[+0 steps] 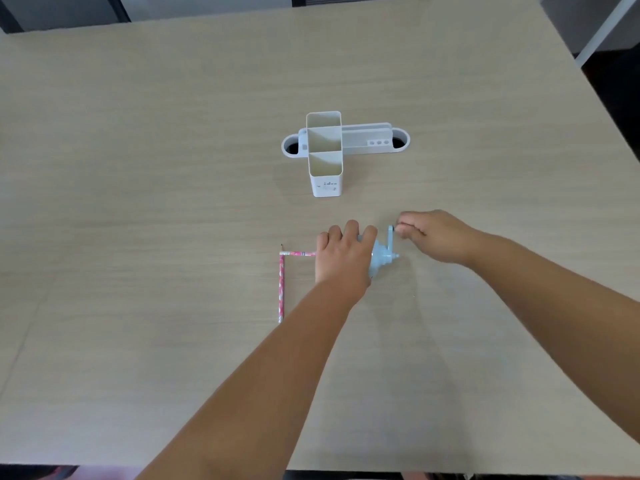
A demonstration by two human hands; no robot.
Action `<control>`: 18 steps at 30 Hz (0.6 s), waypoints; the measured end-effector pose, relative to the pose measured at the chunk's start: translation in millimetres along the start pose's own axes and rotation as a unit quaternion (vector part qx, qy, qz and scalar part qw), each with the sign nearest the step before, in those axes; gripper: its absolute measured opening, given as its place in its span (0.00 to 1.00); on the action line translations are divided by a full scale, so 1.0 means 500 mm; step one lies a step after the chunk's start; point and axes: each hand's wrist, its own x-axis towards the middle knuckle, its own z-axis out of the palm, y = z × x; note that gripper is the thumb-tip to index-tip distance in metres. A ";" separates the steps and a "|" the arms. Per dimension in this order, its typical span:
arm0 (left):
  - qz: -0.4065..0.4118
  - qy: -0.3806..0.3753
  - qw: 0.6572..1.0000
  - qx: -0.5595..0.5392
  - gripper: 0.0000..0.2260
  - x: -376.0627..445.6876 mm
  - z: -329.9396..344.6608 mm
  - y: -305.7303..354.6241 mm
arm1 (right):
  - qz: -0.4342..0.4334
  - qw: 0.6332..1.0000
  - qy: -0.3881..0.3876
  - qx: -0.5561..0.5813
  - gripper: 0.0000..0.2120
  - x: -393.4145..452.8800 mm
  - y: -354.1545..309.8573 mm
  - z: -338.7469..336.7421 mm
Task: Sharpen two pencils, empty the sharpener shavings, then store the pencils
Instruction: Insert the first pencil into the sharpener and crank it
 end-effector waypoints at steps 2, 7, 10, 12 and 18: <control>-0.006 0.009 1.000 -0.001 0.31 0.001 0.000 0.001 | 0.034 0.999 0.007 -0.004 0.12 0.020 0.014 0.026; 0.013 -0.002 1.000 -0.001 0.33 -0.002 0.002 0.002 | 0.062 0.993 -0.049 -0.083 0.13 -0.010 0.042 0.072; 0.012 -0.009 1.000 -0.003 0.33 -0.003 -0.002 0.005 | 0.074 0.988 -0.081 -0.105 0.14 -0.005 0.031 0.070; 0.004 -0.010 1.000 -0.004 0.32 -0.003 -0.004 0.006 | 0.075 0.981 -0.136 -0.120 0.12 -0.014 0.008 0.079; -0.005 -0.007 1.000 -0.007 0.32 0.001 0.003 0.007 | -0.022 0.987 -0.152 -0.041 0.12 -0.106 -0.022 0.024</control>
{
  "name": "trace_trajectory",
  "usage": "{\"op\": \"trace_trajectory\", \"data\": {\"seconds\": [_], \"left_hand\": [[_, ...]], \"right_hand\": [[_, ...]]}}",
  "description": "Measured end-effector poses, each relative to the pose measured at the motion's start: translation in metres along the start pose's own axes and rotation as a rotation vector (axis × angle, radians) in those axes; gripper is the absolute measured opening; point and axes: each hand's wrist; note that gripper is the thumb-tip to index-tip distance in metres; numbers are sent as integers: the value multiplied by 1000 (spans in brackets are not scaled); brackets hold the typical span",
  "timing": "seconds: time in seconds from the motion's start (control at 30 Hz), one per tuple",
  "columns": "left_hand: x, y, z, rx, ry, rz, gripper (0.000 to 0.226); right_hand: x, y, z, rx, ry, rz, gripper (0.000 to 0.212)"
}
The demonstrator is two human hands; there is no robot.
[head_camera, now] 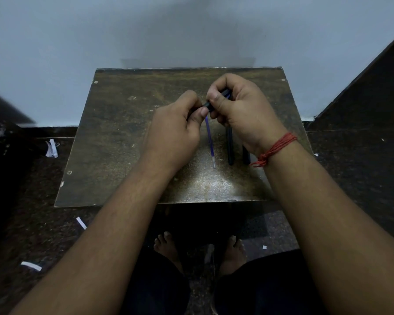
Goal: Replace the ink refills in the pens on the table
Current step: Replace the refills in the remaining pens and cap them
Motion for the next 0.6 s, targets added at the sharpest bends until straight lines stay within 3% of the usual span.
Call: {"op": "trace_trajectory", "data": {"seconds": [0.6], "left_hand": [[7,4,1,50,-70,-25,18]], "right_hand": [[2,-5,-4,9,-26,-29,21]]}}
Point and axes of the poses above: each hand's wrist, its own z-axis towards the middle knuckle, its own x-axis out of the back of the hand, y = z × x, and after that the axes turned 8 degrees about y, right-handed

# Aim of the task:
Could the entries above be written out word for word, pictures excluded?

# Solution to the exercise:
[+0 steps] 
A demonstration by two human hands; no robot.
Action `<control>`: 18 steps at 30 Hz (0.6 s), waypoints; the measured end-effector pose, relative to the pose measured at the chunk's start: translation in millimetres along the start pose's own axes and rotation as a unit quaternion (vector part qx, qy, qz and scalar part qw), each with the sign nearest the step before, in those axes; gripper: its absolute measured opening, given as its place in its span (0.00 to 1.00); on the action line translations are divided by a full scale, so 1.0 means 500 mm; step one lies a step after the chunk's start; point and axes: each hand's wrist, its own x-axis towards the middle knuckle, its own z-axis out of the palm, y = z × x; note that gripper is the thumb-tip to index-tip distance in metres. A ";" separates the steps and a "|" the arms. Per dimension in this order, its typical span:
arm0 (left):
  - qz: -0.4065..0.4118
  - qy: -0.3806..0.3753
  - qw: 0.6572..1.0000
  - qx: -0.5595..0.5392
  - gripper: 0.0000..0.2260
  - x: -376.0627..445.6876 mm
  - z: -329.9396..344.6608 mm
  - y: -305.7303..354.6241 mm
arm1 (right):
  - qz: -0.4342..0.4334
  - qw: 0.6332..1.0000
  - qy: -0.3881..0.3876
  - qx: -0.5561..0.5813
  - gripper: 0.0000..0.2120
  - x: -393.4145..452.8800 mm
  - y: -354.1545..309.8573 mm
  - z: -338.7469..336.7421 mm
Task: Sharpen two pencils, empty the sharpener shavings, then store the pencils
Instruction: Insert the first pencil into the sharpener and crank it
 end-effector waypoints at steps 2, 7, 10, 12 and 18: <control>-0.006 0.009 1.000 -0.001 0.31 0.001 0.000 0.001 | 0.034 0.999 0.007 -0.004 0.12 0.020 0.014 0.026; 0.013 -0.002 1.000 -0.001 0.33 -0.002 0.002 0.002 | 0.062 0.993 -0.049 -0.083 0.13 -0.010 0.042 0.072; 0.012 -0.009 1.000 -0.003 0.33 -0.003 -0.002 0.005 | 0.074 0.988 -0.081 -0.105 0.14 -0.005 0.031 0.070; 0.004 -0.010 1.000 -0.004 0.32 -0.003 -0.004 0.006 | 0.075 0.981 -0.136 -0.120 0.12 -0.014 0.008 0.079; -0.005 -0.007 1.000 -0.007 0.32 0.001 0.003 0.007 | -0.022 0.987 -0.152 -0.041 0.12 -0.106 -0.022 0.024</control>
{
  "name": "trace_trajectory",
  "usage": "{\"op\": \"trace_trajectory\", \"data\": {\"seconds\": [_], \"left_hand\": [[_, ...]], \"right_hand\": [[_, ...]]}}",
  "description": "Measured end-effector poses, each relative to the pose measured at the motion's start: translation in metres along the start pose's own axes and rotation as a rotation vector (axis × angle, radians) in those axes; gripper is the absolute measured opening; point and axes: each hand's wrist; note that gripper is the thumb-tip to index-tip distance in metres; numbers are sent as integers: the value multiplied by 1000 (spans in brackets are not scaled); brackets hold the typical span",
  "timing": "seconds: time in seconds from the motion's start (control at 30 Hz), one per tuple",
  "columns": "left_hand: x, y, z, rx, ry, rz, gripper (0.000 to 0.226); right_hand: x, y, z, rx, ry, rz, gripper (0.000 to 0.212)"
}
The demonstrator is two human hands; there is no robot.
[head_camera, now] 
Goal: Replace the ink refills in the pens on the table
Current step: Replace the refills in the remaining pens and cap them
Motion for the next 0.6 s, targets added at the sharpest bends until straight lines stay within 3% of the usual span.
Call: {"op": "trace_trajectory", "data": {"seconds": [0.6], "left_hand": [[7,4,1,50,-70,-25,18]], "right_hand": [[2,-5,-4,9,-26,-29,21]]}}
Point and axes of the poses above: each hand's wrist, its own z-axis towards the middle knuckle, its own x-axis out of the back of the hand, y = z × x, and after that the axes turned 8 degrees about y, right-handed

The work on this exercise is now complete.